My husband recently told me that the longer he is married to me, the more he realizes how much I don't like change. This statement caught me off guard, but after thinking about it for a few seconds, I wholeheartedly agreed. I really don't like change.

They say that the only thing that remains constant in life is change. That it is really the one thing you can always depend on happening. The older I get, the more rapidly the changes come. In the past few years, I have had many, many friends get married, move, have babies, and change their whole lives; myself being one of them. My life has also been altered in hundreds of small and large ways over the years. And let's just say those changes weren't usually joyfully embraced. I have always struggled with things being different from what they once were. I like the comfort of routine and dependability. I cling tightly to the things and people that I love, expecting them to always be there. In fact because of that, I have major issues with giving up on any kind of friendship. I will put the effort into it until the very end, because I just can't accept losing a friend or things changing between us. Even if it's for the best.
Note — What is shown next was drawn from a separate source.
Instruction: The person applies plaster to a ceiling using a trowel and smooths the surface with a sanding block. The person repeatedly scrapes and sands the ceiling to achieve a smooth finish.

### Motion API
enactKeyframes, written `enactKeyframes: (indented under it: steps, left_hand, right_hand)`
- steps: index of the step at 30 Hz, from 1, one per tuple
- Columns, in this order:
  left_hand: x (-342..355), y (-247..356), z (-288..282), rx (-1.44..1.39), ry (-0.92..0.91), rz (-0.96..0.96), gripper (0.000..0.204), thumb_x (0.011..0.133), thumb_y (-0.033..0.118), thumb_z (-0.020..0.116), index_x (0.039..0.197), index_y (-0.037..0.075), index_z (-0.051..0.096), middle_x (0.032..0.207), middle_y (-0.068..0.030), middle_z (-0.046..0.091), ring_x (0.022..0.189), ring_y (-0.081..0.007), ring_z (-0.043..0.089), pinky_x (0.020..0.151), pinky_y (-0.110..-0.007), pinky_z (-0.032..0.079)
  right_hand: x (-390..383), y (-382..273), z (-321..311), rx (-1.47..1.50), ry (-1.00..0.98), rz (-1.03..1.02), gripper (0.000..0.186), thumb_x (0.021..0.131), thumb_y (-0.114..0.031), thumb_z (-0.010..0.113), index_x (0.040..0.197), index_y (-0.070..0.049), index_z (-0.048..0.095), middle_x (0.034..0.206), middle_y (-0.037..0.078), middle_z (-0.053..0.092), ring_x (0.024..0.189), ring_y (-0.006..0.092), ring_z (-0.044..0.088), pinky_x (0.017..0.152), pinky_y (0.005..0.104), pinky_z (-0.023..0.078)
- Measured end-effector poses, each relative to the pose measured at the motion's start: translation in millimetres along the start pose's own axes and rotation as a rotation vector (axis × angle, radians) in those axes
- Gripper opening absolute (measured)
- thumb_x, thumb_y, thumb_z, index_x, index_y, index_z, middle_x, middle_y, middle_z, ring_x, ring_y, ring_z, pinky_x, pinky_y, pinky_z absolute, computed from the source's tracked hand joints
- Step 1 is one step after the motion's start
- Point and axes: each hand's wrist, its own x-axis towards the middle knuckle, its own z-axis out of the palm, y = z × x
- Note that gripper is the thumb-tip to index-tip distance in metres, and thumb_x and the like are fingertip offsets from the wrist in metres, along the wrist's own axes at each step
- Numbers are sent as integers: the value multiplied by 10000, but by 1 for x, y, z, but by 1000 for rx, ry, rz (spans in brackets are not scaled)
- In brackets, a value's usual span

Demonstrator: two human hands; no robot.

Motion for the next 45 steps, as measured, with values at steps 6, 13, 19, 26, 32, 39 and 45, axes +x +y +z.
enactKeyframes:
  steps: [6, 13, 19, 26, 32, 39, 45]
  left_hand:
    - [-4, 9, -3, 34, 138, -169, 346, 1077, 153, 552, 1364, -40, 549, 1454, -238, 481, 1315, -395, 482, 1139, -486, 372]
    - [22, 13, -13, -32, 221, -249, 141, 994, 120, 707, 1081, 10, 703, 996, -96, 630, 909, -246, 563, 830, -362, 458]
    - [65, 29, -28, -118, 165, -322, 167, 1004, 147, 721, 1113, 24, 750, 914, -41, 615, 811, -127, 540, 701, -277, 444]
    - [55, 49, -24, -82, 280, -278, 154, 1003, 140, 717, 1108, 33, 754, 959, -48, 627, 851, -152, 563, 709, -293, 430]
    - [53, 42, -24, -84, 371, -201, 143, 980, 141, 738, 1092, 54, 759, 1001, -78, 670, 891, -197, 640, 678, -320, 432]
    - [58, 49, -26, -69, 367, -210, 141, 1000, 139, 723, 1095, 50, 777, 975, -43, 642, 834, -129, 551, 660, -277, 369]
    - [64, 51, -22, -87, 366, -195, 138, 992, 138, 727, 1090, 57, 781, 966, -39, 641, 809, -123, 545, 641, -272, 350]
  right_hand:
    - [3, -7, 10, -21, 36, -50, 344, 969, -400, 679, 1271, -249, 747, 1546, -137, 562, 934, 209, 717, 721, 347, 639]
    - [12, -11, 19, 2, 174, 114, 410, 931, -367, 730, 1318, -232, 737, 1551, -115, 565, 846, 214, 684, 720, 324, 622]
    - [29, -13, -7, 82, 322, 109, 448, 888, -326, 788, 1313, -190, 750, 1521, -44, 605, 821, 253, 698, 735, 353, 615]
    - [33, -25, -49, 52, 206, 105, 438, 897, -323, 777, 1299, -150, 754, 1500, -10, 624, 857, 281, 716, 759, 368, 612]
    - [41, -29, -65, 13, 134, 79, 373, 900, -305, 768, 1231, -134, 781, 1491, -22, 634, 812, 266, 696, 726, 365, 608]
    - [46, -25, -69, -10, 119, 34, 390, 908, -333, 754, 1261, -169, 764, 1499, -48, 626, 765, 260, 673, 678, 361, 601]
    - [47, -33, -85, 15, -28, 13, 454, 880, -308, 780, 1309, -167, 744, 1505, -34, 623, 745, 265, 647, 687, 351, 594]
This fear of change has been very present in my life recently. My very best friend just moved to Florida. She is the first friend I've had move to another state and I have to admit that saying it's been tough would be an understatement. I have really been having a hard time accepting this change and all the other changes that have come along with it. My brother is also interviewing with a company in Dallas, Texas. There is a good chance that he will be moving to Dallas very soon. My first reaction was pure happiness for him. I am really proud of him for going after what he wants. But once I realized that him moving away is a very real possibility, I instantly became on the verge of tears. It will be a tough change to deal with when the time comes. I am being forced to open up my eyes to the reality that I am getting older and people do move away from where they grew up especially at this age. Things aren't going to stay the same forever. This isn't a foreign concept to many, but to me it feels like another language entirely.

Coming face-to-face with my fear of change each day, I am learning that it is never going to go away. It's here for good, so I might as well embrace it. I must keep moving forward while letting certain people or situations go along the way. I am slowly accepting that it is actually healthy to allow change in my life. It's a good thing. Change has brought me to the place I am now and I must say I'm pretty darn happy here. The good things in life can't come without discomfort, without hard times, without change. So I will slowly loosen my grips and let go, knowing that the best changes are yet to come.

2 comments:

  1. Change can be so hard to acclimate to. Sometimes the best thing to do is not always the easiest. I have an issue with changes(small to large), but I know I have to make the choice to try and move forward with them, or stay behind in a past, lingering within it. I moved here and I left my very best friend in FL(your look alike) and it is so hard. It will all be O.K.. We are finding our way through it. When you need her and things are tough, give her a call. It may not be nearly the same, but it will help. It's not forever, and the very best of friends stay strong and connected, no matter how long it's been or how far apart you are. Change is good, change is what allows us to grow into our true and full potential.